= Required work =
Exactly how many lines of the data below include the string "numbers"? State the number and nothing more.

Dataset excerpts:
_____
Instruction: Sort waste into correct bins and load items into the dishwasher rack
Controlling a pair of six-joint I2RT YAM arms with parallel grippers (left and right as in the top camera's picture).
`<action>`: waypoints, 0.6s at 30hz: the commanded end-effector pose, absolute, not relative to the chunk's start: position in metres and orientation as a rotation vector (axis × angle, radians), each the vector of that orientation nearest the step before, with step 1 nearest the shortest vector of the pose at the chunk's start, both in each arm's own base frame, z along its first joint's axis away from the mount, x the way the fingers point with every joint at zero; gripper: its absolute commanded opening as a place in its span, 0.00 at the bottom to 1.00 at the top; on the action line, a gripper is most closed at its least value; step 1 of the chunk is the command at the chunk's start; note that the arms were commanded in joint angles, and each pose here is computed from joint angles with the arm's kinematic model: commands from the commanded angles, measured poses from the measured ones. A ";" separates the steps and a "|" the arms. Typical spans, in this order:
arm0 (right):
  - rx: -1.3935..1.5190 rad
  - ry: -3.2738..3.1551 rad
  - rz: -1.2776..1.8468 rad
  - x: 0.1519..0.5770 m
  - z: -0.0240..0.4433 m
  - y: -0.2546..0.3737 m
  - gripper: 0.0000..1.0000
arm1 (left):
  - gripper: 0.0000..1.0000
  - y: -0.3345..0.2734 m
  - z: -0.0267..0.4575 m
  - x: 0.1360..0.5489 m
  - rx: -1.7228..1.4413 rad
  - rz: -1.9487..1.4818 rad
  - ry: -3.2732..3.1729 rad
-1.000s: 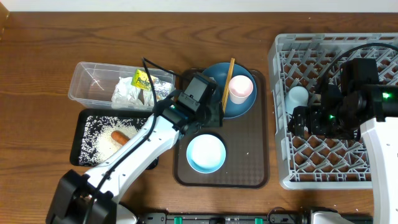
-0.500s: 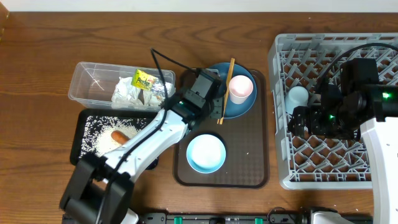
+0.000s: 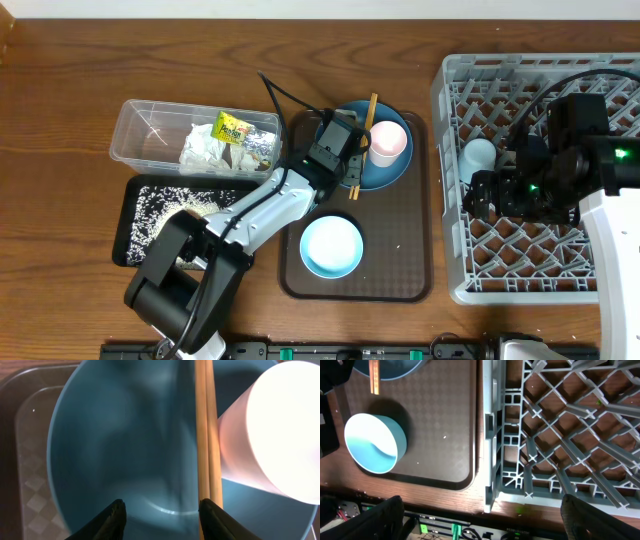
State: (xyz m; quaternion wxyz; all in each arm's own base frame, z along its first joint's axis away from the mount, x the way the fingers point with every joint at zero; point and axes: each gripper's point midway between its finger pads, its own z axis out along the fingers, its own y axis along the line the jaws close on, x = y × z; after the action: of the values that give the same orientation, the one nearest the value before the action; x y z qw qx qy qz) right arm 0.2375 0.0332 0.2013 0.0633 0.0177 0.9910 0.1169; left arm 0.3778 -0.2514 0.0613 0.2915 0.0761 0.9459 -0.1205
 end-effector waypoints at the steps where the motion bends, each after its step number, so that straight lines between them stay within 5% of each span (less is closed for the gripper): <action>1: 0.077 2.993 0.355 0.237 0.201 0.031 0.99 | 0.50 -0.252 0.065 0.385 0.209 -0.299 2.494; 18: 0.077 2.991 0.355 0.238 0.201 0.031 0.99 | 0.48 -0.256 0.082 0.404 0.138 -0.390 2.429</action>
State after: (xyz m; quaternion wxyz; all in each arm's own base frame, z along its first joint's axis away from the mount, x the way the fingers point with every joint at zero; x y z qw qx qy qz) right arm 0.2378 0.0332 0.2013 0.0638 0.0176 0.9909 0.1169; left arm 0.3992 -0.2546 0.0777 0.3334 0.0600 0.9298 -0.1441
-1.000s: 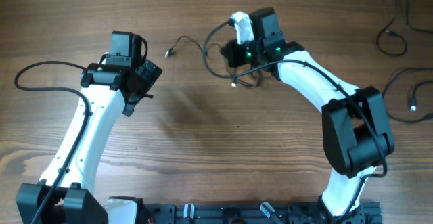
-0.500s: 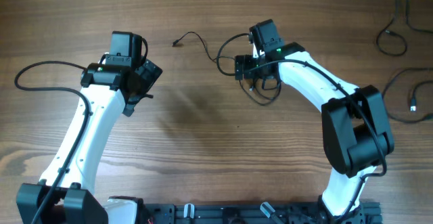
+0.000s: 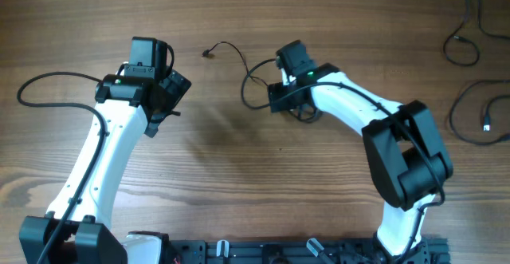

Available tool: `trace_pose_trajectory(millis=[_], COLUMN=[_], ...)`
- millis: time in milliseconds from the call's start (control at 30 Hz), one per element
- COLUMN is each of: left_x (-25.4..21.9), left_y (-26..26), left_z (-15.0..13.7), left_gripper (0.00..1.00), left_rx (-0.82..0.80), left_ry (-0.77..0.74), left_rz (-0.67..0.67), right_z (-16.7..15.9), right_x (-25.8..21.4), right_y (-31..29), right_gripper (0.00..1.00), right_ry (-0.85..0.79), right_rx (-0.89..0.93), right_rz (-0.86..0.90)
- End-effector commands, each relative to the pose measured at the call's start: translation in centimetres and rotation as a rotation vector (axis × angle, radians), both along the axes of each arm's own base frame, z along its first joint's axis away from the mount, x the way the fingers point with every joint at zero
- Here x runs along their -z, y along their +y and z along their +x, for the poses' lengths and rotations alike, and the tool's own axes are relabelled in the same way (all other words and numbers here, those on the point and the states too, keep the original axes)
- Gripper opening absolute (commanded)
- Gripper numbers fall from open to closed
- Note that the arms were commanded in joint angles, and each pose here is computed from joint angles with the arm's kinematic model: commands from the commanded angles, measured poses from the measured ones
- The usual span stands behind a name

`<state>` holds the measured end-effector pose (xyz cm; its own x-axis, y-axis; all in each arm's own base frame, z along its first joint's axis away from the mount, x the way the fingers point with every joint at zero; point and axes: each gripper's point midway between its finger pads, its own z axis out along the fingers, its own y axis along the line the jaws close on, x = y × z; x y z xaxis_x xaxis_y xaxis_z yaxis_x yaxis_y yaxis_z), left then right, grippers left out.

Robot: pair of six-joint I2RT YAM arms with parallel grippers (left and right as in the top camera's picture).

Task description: Untangle cables

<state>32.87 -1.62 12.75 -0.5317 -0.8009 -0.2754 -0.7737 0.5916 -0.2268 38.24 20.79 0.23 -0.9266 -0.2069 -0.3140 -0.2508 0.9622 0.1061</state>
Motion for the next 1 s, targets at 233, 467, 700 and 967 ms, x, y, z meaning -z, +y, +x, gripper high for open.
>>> trace_pose_trajectory(millis=[233, 467, 700, 967], left_x=[-0.5, -0.5, -0.5, -0.5], left_y=[0.2, 0.2, 0.2, 0.2], left_z=[0.2, 0.2, 0.2, 0.2], left_gripper=[1.00, 1.00, 1.00, 1.00], left_rx=[-0.004, -0.004, -0.004, -0.004], left_ry=[-0.015, -0.015, -0.015, -0.015], left_rz=[0.005, 0.005, 0.005, 0.005], right_z=[3.9, 13.7, 16.9, 19.9], right_x=[-2.1, -16.5, -19.9, -11.8], right_y=[-2.3, -14.1, -25.6, -23.5], right_gripper=[0.04, 0.04, 0.04, 0.06], right_ry=[-0.115, -0.487, -0.658, -0.614], right_rx=[-0.063, 0.263, 0.479, 0.115], right_rz=[-0.110, -0.194, -0.187, -0.126])
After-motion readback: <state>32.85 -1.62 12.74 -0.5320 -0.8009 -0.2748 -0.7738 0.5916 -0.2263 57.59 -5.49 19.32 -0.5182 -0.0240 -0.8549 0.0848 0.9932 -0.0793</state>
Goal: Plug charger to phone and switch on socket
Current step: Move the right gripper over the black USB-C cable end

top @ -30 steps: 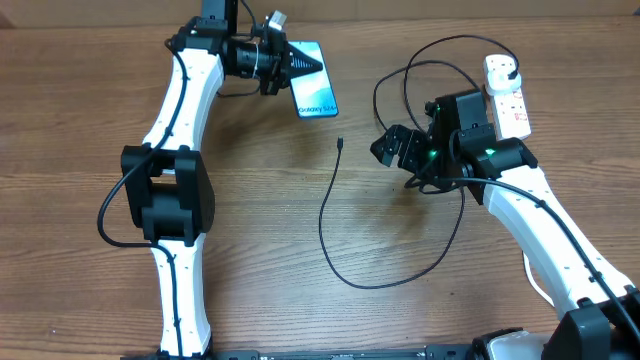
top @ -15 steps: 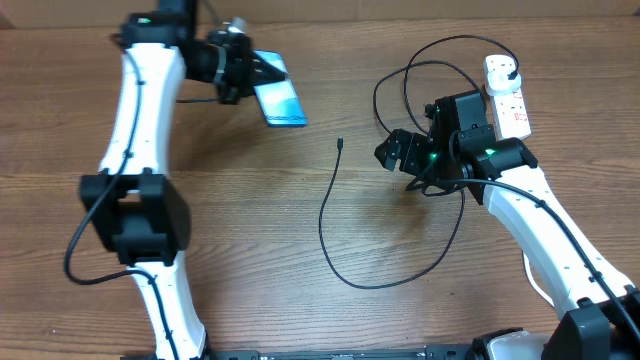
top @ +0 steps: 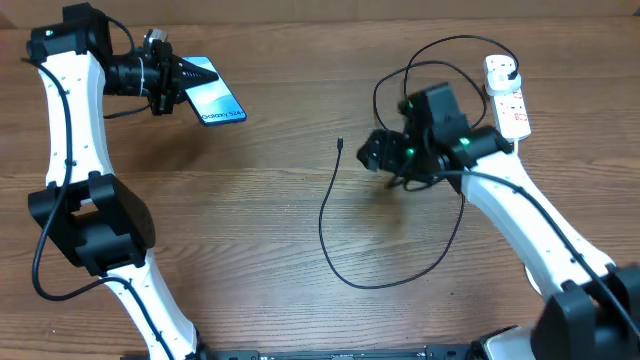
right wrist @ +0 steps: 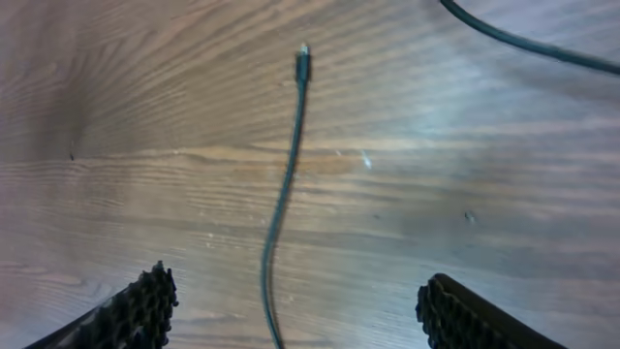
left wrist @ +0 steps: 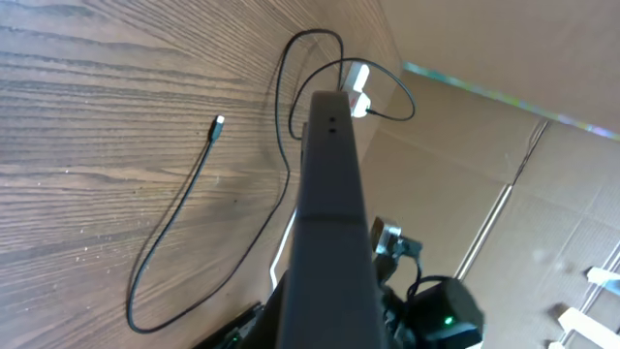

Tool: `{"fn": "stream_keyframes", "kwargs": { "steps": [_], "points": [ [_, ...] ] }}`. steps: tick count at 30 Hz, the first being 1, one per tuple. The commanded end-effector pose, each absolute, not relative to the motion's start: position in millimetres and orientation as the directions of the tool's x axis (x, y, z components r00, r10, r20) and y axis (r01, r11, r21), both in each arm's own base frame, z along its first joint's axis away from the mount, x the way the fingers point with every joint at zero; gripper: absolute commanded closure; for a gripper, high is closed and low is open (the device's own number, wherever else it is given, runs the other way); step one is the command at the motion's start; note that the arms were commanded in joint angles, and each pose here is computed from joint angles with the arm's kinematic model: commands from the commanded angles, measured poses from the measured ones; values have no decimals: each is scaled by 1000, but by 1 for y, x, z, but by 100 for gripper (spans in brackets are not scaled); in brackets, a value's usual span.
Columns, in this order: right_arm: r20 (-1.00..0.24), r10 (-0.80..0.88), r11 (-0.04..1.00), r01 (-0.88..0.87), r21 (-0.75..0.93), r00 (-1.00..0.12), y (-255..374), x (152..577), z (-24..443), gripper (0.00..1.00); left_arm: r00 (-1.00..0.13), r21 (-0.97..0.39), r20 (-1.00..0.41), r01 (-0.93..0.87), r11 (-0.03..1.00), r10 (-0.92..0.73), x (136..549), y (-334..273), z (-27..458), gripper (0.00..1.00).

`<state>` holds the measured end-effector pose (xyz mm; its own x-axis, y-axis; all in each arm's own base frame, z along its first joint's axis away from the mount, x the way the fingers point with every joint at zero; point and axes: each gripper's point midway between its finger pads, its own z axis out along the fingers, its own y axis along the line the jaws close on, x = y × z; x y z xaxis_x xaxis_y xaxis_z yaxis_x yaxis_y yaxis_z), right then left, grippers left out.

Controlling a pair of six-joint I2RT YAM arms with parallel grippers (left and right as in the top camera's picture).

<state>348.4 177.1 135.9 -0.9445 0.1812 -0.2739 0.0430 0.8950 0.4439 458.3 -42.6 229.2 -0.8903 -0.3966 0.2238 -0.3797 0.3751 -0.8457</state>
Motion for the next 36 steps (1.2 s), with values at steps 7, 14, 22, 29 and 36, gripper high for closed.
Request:
{"fn": "stream_keyframes", "kwargs": {
  "steps": [7, 14, 22, 29, 36],
  "points": [
    [-293, 140, 927, 21, 374, -946, 202, 393, 142, 28, -922, -888, 147, -282, 362, -357, 454, -55, 258, 96],
    [-287, 206, 913, 78, 401, -935, 207, 406, 134, 39, -918, -876, 190, -319, 361, -348, 453, -68, 254, 96],
    [-247, 241, 909, 129, 398, -939, 213, 413, 107, 52, -904, -840, 251, -381, 386, -347, 455, -81, 234, 96],
    [-209, 235, 916, 145, 374, -949, 215, 418, 75, 59, -905, -833, 218, -368, 413, -366, 462, -76, 227, 96],
    [-231, 206, 920, 108, 376, -951, 229, 428, 53, 62, -894, -781, 185, -387, 491, -409, 466, -65, 212, 96]
  ]
}}
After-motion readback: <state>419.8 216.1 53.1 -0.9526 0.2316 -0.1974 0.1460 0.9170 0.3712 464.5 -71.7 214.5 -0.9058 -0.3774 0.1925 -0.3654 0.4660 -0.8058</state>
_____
= Response to this task =
2